Within the listing below, filter for "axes" and copy every matching line.
· · · · · · ·
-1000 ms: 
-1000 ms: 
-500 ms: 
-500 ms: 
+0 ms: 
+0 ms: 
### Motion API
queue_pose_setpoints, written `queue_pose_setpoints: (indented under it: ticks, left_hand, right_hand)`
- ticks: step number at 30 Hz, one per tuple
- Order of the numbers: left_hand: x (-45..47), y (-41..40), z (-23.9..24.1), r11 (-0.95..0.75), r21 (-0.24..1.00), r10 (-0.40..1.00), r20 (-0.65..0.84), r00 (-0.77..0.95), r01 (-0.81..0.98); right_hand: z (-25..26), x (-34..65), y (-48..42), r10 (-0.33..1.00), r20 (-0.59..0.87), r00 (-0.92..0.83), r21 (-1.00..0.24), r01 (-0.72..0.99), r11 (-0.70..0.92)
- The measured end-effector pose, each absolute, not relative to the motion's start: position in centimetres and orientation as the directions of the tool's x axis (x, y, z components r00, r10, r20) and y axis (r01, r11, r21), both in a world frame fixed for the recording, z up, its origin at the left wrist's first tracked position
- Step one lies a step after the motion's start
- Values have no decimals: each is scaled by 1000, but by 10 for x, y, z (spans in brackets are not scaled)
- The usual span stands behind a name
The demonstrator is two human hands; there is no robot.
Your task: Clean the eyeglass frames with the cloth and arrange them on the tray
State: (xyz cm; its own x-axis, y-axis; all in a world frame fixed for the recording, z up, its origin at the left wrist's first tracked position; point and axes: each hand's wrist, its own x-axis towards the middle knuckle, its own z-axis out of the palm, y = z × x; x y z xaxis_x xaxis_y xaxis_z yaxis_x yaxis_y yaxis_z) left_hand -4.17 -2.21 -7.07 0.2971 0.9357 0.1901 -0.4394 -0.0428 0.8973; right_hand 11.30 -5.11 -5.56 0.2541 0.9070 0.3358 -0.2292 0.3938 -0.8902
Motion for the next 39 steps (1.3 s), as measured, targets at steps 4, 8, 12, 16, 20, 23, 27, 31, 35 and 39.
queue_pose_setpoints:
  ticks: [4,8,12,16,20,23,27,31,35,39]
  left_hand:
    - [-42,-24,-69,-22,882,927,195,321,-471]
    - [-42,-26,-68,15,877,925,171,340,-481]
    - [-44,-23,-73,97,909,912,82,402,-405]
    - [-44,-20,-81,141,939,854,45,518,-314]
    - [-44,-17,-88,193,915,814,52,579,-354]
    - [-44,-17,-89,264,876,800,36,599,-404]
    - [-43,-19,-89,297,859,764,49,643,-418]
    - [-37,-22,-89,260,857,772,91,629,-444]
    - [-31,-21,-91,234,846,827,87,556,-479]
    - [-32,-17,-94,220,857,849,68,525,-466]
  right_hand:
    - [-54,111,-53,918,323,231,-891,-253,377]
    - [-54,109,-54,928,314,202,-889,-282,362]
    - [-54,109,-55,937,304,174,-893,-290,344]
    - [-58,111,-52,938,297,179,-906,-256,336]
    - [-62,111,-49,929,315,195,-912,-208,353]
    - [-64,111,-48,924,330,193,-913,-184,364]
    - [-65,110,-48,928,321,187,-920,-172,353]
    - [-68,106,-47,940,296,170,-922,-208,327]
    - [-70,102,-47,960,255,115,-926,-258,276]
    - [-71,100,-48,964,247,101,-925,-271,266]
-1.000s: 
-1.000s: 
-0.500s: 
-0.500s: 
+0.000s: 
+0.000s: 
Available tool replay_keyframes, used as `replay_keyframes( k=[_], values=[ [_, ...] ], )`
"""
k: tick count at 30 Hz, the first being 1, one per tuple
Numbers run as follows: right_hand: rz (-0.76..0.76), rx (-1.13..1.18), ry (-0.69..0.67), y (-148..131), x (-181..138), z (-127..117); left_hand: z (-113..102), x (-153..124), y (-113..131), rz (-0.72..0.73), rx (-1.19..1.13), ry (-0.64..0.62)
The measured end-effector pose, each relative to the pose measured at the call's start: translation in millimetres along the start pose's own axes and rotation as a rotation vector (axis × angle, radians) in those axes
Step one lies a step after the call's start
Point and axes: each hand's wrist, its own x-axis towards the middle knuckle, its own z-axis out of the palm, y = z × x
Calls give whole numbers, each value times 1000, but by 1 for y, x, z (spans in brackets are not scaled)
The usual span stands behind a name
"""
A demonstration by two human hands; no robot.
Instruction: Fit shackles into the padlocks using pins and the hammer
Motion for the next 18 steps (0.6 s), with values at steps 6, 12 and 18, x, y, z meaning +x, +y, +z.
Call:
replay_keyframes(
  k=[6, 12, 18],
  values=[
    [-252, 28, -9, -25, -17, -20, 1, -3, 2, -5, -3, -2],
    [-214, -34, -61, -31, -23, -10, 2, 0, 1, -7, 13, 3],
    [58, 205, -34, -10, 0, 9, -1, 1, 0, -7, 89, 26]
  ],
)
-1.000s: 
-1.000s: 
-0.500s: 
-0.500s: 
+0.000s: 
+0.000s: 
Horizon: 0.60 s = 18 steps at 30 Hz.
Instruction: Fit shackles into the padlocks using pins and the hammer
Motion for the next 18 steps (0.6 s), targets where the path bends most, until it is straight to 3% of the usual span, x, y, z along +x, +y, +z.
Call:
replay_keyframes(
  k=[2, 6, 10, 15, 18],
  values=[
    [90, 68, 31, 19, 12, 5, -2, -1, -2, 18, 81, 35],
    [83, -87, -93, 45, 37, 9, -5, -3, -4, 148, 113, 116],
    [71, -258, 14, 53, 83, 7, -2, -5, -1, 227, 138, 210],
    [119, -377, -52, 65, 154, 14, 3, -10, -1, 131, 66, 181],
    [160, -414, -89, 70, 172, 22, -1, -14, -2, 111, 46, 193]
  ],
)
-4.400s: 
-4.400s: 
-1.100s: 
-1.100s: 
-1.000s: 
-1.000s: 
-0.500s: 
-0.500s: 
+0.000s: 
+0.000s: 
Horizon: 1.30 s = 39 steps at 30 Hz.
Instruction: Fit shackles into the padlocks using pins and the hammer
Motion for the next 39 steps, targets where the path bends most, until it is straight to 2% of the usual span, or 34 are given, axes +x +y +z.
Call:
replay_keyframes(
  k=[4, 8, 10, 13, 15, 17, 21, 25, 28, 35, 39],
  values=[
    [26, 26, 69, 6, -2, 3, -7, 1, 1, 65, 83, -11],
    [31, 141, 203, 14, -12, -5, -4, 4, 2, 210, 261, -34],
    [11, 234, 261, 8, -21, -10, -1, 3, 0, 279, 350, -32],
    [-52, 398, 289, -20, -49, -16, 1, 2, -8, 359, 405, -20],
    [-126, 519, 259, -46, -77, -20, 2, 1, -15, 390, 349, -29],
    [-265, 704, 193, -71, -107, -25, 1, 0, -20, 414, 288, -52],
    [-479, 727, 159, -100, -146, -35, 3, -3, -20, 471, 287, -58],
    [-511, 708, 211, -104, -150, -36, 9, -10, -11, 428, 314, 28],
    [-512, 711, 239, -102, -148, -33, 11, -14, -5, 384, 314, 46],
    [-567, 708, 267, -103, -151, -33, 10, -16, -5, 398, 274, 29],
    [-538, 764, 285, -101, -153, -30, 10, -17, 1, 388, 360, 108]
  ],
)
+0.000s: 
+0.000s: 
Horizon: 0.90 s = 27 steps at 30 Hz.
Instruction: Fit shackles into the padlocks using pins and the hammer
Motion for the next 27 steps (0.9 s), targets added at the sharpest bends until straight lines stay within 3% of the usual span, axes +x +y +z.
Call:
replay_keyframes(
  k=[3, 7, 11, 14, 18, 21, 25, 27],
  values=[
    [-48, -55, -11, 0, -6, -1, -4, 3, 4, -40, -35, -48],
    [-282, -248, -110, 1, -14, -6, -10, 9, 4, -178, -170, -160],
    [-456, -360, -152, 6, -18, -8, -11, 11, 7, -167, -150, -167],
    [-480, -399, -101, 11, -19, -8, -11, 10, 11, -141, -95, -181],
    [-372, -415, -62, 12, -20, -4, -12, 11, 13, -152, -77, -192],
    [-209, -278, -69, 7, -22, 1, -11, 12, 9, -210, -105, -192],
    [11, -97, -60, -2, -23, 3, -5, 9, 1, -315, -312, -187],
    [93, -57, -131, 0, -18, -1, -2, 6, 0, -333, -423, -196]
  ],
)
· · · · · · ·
Exercise response ->
State: (xyz cm; its own x-axis, y-axis; all in a world frame fixed for the recording, z up, its origin at the left wrist's first tracked position; point and axes: each hand's wrist, its own x-axis towards the middle knuckle, its own z-axis out of the palm, y = z × x; x y z xaxis_x xaxis_y xaxis_z yaxis_x yaxis_y yaxis_z) left_hand -4.17 -2.21 -7.07 0.2971 0.9357 0.1901 -0.4394 -0.0428 0.8973; right_hand 11.30 -5.11 -5.56 0.2541 0.9070 0.3358 -0.2292 0.3938 -0.8902
The measured end-effector pose, each relative to the pose measured at the call's start: translation in millimetres along the start pose's own axes and rotation as a rotation vector (axis × angle, radians) in those axes
Point and axes: each hand's wrist, its own x-axis towards the middle knuckle, its own z-axis out of the palm, y = z × x
Motion for the next 39 steps, targets where the path bends most, until it is straight to 2% of the usual span, or 34 are given, axes +x +y +z.
Motion for the next 27 steps (0.9 s), targets added at the sharpest bends until straight lines stay within 3% of the usual span, axes +x +y +z.

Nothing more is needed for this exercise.